- [What needs to be done]
In the listing below, find each line holding "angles" and copy it.

- [Material provided]

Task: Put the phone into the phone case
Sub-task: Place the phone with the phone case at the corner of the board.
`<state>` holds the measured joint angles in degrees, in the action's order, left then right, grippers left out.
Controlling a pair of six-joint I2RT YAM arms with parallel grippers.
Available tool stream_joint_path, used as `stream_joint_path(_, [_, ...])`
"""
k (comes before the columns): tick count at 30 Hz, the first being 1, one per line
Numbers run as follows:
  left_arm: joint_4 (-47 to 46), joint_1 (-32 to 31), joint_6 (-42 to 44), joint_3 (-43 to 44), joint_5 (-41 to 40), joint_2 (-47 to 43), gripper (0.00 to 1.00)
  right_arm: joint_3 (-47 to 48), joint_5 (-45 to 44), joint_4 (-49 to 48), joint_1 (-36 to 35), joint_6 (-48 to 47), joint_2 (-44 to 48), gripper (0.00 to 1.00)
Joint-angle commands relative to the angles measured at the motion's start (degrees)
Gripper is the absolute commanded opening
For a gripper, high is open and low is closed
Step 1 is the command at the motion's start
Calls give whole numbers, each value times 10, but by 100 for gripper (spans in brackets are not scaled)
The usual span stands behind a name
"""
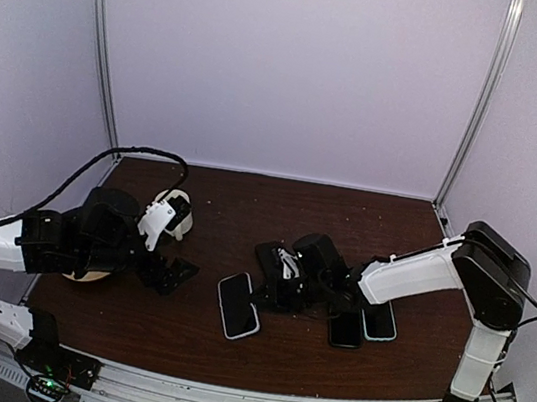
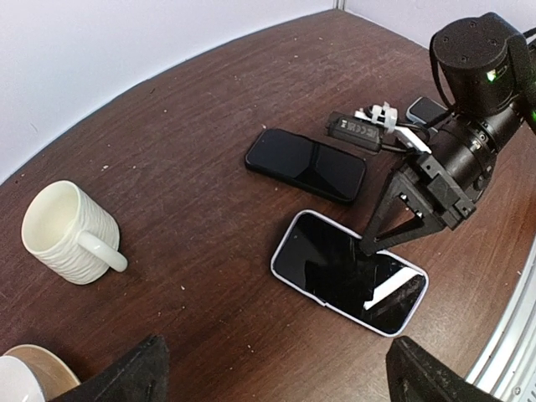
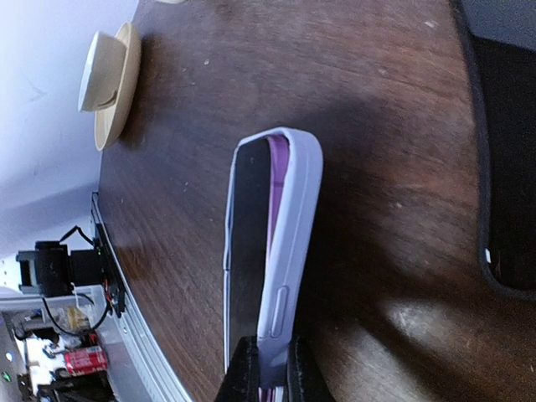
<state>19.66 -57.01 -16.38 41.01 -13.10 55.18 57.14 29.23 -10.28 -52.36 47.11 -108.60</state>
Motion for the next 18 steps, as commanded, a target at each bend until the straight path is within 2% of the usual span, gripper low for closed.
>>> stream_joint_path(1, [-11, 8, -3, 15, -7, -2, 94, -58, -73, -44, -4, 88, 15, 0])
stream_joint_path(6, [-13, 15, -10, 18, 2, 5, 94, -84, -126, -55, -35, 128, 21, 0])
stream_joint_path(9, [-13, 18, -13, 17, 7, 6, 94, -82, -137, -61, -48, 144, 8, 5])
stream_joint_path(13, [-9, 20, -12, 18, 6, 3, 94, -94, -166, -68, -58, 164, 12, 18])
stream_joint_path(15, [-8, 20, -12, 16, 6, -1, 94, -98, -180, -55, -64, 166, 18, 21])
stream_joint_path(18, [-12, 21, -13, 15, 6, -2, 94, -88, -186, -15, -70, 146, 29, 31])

- [Reply to the exercise]
`<state>` holds the measured joint angles in degrees, in the action's order, left then right, grippers left out.
Joint-angle commands relative to the angles measured at the motion's start (degrees)

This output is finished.